Communication protocols for digital devices are very efficient but also very brittle. These require information to be specified in a precise order with a precise number of bits.
If sender and receiver – say a computer and a printer – are off by even a single bit relative to each other, communication between them breaks down entirely.
Madhu Sudan, an adjunct professor of electrical engineering and computer science at Massachusetts Institute of Technology (MIT) and a principal researcher at Microsoft Research New England, wants to bring human-type flexibility to computer communication.
One thing that humans do well is gauging the minimum amount of information they need to convey in order to get a point across. Depending on the circumstances, for instance, one co-worker might ask another, “Who was that guy?”; “Who was that guy in your office?”; “Who was that guy in your office this morning?”; or “Who was that guy in your office this morning with the red tie and glasses?”
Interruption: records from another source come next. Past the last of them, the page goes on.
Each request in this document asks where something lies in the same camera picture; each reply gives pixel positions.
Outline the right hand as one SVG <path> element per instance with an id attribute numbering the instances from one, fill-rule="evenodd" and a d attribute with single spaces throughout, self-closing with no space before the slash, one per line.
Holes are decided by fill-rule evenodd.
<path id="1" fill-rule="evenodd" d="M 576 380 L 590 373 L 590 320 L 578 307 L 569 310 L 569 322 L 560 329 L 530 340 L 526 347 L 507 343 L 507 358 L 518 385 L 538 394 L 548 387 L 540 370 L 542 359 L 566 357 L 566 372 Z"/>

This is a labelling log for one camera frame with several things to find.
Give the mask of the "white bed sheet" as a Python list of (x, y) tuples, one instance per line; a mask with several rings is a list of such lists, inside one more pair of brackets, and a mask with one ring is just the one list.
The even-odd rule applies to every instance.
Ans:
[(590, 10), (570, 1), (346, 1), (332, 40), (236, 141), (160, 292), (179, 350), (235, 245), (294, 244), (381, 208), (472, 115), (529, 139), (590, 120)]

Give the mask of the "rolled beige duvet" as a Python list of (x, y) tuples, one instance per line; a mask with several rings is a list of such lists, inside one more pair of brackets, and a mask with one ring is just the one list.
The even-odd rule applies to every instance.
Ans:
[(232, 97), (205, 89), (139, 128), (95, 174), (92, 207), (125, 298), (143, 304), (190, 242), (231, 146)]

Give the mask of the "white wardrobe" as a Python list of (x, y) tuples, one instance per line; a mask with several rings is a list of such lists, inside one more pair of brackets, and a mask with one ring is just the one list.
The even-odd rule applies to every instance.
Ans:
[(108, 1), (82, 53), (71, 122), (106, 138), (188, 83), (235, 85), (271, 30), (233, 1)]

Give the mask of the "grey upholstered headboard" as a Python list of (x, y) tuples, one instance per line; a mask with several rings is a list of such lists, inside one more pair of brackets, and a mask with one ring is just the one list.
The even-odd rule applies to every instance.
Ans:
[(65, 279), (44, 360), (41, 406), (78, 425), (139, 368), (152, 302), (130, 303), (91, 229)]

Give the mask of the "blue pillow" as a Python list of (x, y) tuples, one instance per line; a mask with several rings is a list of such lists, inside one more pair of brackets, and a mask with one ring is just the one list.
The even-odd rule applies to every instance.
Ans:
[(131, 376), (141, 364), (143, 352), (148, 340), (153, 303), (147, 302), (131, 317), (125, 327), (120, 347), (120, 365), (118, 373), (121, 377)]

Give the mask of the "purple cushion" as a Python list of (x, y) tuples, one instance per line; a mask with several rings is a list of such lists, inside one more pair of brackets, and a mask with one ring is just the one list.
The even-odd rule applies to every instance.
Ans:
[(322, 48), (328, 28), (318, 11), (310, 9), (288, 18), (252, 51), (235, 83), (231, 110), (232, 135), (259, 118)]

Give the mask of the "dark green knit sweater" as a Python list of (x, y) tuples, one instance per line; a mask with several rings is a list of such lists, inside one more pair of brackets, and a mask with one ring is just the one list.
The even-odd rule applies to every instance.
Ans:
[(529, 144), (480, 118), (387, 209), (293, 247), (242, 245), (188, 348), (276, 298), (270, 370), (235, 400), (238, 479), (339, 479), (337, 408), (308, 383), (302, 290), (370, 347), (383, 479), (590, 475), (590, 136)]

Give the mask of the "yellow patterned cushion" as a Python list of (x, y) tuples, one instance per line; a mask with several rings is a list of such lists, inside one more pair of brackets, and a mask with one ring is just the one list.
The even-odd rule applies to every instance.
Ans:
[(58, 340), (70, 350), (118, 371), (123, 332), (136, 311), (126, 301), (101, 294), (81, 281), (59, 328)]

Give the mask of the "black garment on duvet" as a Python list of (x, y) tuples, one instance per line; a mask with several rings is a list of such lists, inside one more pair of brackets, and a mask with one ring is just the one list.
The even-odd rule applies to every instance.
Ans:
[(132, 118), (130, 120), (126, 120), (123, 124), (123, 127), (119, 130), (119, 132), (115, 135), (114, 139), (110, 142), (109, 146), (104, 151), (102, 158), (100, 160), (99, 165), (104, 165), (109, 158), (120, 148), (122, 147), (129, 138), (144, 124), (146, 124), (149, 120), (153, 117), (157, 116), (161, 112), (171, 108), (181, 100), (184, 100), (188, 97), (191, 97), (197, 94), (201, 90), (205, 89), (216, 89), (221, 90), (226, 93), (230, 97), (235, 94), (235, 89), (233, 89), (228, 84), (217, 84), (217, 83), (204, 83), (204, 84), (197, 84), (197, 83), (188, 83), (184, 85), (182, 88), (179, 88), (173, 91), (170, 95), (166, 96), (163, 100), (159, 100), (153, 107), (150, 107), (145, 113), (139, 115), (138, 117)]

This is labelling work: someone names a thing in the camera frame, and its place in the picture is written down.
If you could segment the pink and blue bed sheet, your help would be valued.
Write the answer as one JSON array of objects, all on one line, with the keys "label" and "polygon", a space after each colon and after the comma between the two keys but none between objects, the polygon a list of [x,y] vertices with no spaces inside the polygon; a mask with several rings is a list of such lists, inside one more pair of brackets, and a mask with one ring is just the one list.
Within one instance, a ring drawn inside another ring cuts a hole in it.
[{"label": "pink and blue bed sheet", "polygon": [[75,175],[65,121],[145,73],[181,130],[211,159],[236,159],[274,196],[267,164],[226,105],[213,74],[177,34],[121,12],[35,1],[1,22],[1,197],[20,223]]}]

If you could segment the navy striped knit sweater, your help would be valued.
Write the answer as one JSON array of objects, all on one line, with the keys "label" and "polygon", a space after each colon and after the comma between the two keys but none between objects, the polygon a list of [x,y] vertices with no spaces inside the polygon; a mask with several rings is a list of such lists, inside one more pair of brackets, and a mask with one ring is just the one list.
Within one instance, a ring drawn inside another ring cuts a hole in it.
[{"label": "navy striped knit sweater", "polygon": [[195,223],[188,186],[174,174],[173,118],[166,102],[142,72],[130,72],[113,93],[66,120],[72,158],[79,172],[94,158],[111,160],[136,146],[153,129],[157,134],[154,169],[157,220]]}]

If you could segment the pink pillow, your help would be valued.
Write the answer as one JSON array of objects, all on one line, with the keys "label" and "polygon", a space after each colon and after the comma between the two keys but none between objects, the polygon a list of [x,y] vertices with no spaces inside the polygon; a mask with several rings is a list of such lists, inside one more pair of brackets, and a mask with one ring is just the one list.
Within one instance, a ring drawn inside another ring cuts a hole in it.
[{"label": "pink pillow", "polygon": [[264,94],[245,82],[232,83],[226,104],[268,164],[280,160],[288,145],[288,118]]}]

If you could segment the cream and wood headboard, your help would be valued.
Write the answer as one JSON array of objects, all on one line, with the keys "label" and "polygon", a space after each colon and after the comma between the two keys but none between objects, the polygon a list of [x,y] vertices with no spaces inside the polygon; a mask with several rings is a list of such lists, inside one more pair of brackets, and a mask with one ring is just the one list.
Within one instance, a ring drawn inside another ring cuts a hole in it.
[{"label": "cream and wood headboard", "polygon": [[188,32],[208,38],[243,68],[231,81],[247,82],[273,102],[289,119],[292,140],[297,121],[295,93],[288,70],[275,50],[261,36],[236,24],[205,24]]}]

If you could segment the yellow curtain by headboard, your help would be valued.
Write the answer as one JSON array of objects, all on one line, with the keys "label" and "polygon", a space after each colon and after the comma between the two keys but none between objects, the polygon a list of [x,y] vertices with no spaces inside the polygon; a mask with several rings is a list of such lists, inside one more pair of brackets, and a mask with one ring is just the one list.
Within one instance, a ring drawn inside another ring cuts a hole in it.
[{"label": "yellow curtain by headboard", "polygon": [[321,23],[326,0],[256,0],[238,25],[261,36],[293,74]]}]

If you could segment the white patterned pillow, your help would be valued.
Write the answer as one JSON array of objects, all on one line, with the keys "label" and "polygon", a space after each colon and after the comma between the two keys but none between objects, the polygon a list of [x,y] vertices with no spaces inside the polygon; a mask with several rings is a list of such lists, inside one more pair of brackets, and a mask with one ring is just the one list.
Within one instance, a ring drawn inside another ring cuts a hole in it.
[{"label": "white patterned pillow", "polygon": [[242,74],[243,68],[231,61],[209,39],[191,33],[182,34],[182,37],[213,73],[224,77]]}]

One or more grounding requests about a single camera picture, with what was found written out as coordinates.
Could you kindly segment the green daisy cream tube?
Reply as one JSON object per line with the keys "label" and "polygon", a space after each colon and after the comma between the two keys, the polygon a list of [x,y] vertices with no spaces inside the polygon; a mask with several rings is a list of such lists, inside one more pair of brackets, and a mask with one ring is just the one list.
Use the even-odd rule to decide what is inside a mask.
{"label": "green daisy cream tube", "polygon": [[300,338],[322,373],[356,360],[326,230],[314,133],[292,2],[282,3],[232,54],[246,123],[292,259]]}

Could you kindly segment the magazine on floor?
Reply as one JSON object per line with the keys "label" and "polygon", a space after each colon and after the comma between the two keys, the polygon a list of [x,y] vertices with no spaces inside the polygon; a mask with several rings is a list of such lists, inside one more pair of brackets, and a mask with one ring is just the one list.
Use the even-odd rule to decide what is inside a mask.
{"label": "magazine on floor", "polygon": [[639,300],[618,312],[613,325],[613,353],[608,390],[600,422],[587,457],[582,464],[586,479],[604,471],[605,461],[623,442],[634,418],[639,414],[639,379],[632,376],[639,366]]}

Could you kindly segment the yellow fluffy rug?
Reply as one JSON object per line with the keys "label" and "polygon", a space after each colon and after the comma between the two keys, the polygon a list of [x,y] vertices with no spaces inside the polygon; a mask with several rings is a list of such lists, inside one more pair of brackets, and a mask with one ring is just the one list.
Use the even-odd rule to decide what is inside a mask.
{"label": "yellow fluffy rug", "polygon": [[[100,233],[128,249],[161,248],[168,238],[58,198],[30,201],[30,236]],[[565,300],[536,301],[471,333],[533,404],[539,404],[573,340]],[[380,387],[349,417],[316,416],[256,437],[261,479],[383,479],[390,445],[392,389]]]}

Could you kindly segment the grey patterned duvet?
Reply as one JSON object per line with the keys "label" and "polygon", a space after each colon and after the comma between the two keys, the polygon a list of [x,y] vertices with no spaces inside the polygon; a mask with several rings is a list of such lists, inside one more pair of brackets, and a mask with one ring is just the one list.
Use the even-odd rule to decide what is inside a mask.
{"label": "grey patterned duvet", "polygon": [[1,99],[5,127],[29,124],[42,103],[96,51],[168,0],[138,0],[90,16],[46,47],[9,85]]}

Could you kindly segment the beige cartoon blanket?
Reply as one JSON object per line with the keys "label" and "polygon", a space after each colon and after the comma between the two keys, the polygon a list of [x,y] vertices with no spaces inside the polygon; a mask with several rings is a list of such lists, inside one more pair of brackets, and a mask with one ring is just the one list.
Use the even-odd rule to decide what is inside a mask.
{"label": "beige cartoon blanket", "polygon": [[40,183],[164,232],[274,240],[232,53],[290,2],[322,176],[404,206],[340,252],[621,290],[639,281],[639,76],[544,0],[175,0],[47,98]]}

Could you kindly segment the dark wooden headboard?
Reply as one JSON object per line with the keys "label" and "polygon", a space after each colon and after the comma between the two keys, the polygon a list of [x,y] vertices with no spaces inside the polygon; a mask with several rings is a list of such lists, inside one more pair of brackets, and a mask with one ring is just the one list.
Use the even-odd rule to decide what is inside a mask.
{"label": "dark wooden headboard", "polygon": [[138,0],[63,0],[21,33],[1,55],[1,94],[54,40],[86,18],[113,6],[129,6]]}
Similarly, the first topic Sudan and his colleagues began investigating is compression, or the minimum number of bits that one device would need to send another in order to convey all the information in a data file. Existing data compression schemes do exploit statistical regularities in data.
In a paper to be presented at the next “Innovations in Theoretical Computer Science” (ITCS) conference in January, Sudan and colleagues at Columbia University, Carnegie Mellon University, and Microsoft add even more uncertainty to their compression model.
In the new paper, not only do sender and receiver have somewhat different probability estimates but they also have slightly different codebooks. In the new study, researchers were able to devise a protocol that would still provide good compression. They also generalised their model to new contexts.
For instance, Sudan says, in the era of cloud computing, data is constantly being duplicated on servers scattered across the internet, and data-management systems need to ensure that the copies are kept up to date.
One way to do that efficiently is by performing “checksums” or adding up a bunch of bits at corresponding locations in the original and the copy and making sure the results match, he concluded.